El tris reparte 5 millones al día: estos son los números que despertaron la fiebre

México amaneció con la cuenta regresiva encendida: 60 días para reclamar el boleto que, por apenas un peso, puede convertirse en 5 millones. Los sorteos de Tris ya dieron sus cinco golpes diarios y los números que ayer parecían imposibles —39835, 56481, 93542, 27970— hoy duermen en algún bolsillo olvidado. La pregunta no es si alguien ganó, sino cuántos ni se han enterado.

El negocio redondo que se esconde tras cada cinco dígitos

Pronósticos para la Asistencia Pública abre y cierra la ruleta cinco veces al día: 13:00, 15:00, 17:00, 19:00 y 21:00. El mecanismo es brutalmente simple: una urna escupe cinco bolas entre 0 y 9; el azar se escribe en tinta térmica y el vendedor de la esquina se queda con 8 centavos de cada peso que dejas en su mostrador. El resto se reparte: premios, impuestos y la caja que alimenta hospitales, escuelas y programas sociales. O sea, tu ilusión de medio millón también paga la ambulancia que llegará tarde o temprano a tu colonia.

La trampa —porque la hay— está en la letra pequeña: si no cobras en 60 días naturales, tu premio se evapora y vuela directo a la Tesorería de la Federación.
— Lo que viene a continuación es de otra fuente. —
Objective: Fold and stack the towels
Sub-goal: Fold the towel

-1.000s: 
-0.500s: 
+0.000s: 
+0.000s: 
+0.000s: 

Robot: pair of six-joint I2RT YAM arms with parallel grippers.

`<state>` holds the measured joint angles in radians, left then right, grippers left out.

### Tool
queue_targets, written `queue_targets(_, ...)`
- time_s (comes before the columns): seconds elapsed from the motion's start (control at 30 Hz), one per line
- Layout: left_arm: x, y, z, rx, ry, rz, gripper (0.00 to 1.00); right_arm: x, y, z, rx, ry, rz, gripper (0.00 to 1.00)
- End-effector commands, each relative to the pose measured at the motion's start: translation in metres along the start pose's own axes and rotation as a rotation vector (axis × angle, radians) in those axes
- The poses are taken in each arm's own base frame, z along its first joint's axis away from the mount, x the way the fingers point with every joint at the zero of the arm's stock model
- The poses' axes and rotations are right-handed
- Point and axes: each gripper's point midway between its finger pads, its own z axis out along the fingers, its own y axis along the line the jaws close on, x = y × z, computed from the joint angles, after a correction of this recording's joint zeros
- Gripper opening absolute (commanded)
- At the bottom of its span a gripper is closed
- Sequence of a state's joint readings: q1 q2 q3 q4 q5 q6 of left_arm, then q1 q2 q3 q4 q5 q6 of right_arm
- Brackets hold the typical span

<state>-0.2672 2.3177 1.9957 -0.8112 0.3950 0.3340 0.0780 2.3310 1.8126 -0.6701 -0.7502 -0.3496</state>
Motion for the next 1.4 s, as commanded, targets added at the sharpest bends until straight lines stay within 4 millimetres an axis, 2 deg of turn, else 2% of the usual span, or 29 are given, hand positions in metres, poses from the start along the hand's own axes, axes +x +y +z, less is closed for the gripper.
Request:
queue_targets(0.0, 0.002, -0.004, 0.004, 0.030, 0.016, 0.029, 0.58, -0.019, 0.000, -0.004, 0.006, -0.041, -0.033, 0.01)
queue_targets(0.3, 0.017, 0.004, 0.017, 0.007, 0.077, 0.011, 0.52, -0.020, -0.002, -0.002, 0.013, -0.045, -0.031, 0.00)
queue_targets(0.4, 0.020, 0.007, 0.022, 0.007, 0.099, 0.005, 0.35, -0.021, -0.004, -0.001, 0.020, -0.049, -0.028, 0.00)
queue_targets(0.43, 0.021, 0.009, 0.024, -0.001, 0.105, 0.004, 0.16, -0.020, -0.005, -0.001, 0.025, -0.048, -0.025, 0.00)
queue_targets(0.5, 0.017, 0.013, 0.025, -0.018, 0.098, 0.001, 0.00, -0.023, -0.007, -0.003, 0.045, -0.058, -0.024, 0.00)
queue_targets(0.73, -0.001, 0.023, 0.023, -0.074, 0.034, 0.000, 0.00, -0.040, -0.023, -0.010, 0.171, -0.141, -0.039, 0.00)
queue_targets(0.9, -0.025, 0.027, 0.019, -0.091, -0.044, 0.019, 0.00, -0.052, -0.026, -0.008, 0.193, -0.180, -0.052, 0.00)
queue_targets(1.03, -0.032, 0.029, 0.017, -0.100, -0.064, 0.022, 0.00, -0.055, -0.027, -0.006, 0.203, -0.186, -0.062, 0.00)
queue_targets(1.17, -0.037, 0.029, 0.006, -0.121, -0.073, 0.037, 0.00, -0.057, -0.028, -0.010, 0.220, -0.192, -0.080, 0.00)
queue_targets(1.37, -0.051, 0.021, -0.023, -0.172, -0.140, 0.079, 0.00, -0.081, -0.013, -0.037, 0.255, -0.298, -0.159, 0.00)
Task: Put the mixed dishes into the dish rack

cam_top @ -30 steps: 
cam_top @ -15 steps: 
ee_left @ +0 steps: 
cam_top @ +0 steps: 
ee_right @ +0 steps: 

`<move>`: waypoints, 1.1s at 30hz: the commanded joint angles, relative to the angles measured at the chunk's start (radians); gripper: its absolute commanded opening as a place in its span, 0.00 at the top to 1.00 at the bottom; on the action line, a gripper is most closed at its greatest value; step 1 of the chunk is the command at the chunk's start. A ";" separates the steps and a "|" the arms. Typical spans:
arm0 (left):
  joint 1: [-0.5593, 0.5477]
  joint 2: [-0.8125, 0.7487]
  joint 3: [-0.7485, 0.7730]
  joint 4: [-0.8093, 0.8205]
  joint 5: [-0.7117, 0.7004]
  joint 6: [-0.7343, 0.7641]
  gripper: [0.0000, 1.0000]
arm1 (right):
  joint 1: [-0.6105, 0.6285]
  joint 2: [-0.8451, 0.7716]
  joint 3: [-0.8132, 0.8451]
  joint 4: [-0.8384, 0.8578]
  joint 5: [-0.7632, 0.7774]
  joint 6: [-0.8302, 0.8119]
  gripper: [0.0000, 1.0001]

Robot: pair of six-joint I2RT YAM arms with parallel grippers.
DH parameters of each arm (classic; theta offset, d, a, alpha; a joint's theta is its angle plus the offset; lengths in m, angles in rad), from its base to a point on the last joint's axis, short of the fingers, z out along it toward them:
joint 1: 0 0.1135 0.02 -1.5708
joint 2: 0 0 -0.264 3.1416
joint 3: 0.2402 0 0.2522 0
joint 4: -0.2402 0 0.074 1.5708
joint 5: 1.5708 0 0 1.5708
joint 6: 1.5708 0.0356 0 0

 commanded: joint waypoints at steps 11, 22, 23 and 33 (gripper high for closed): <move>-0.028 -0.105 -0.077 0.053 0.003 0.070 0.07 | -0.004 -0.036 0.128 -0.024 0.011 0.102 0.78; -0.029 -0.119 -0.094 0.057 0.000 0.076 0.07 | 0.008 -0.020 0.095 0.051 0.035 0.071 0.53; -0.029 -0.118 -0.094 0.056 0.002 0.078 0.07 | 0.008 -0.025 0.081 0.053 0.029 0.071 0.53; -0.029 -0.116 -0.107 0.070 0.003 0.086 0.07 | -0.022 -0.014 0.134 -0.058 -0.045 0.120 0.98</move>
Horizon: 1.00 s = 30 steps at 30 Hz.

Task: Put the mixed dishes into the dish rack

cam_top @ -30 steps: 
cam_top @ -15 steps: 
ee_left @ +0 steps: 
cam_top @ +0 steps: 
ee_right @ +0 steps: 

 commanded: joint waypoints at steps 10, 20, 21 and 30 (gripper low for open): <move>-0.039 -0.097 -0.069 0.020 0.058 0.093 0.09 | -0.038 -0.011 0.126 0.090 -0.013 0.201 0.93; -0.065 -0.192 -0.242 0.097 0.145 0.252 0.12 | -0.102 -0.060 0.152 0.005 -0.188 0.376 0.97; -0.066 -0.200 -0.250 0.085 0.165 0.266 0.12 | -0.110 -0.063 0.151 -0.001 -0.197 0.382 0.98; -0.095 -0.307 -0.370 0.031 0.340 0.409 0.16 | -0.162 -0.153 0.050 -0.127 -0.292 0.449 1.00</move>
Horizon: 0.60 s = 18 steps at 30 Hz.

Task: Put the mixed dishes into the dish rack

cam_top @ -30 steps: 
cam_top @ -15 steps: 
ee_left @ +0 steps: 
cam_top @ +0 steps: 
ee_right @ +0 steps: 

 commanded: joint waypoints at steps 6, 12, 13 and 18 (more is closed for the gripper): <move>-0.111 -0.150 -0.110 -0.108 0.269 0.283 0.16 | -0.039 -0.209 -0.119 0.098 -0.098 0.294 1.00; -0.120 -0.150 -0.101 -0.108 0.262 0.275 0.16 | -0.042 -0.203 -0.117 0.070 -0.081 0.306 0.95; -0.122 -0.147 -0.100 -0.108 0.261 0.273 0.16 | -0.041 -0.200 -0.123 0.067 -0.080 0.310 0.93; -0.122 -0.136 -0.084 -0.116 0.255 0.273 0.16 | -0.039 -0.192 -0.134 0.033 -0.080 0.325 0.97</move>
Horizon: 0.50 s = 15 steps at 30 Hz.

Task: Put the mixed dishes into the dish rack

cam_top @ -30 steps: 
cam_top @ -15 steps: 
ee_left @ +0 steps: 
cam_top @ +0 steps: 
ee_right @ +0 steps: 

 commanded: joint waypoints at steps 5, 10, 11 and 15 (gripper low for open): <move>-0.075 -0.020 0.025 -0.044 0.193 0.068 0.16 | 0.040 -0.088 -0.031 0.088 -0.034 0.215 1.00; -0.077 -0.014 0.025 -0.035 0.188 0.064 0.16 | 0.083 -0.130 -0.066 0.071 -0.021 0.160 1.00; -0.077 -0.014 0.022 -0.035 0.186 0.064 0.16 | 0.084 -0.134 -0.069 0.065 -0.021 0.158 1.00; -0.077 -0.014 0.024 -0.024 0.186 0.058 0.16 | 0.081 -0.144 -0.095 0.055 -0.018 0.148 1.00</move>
En 2023, 1 842 millones de pesos quedaron huérfanos. Nadie los reclamó. Se llaman «premios prescritos» y se convierten en juguete del erario: dinero que ya no es tuyo ni mío, sino del fisco que se lo quedó sin hacer ruido.

Cómo se fabrica un adicto en 30 segundos

Cómo se fabrica un adicto en 30 segundos

El volante tiene tres casillas: A, B y C. Marca de izquierda a derecha, pide «una directa de 5» y el vendedor teclea 12345. Costo: 10 pesos. Premio máximo: 500 000 pesos. La matemática es demoledora: 1 entre 100 000. Más fácil morir atropellado esta semana. Pero el Trismático —esa opción que deja que la máquina piense por ti— acelera el ritual: dos clics, papelito caliente, ilusión lista. El dopamina hit llega antes que el café.

El super candado es la joya de la corona: por 24 pesos tu apuesta se reproduce en todas las combinaciones posibles de tus cuatro o tres dígitos. Ganas sí o sí, pero nunca lo suficiente para recuperar lo invertido. El diseño es tan limpio que hasta los contadores lo miran con envidia: el IVA ya está incluido, el 1 % de comisión al vendedor también, y el 7 % de impuesto sobre la renta lo deduce Pronósticos antes de que puedas decir «tris». El estado gana antes de que tú juegues.

Los números que nadie quiere ver

Los números que nadie quiere ver

En promedio, cada mexicano pierde 1 286 pesos al año en juegos de azar, según la Secretaría de Gobernación. Pero la cifra esconde el mapa de la desesperanza: en Chiapas, Oaxaca y Guerrero el gasto per cápita triplica la media nacional. Allí el Tris no es «diversión», es el último puente hacia una casa que no se cae o una colegiatura que no existe. El vendedor lo sabe, por eso te sonríe cuando pides «una directa de 5 con 50 pesos». Él también tiene hijos.

El gobierno lo sabe mejor: en 2023 los ingresos por loterías alcanzaron 52 317 millones de pesos, un 14 % más que el año previo. El Tris aporta la tercera parte. Mientras el peso se devaluaba, los mexicanos apostaban más. La recaudación creció el doble que el salario mínimo. La ironía es tan mexicana que duele: cuanto menos tienes, más juegas; cuanto más juegas, más gana el Estado que te negó la escuela, el hospital y el empleo.

El boleto que quemarás

Guarda ese papelito en la cartera, ponle cinta adhesiva, colócalo bajo la funda del celular. Hagas lo que hagas, dentro de dos meses será un recibo sin valor. La Tesorería ya tiene lista la caja donde dormirán tus 500 000 pesos. Y mañana, a las 13:00 en punto, la urna volverá a girar, el vendedor levantará la persiana y alguien más pedirá «una directa de 5». El ciclo se reinicia. La esperanza, como siempre, tiene olor a tinta térmica y sabor a café frío.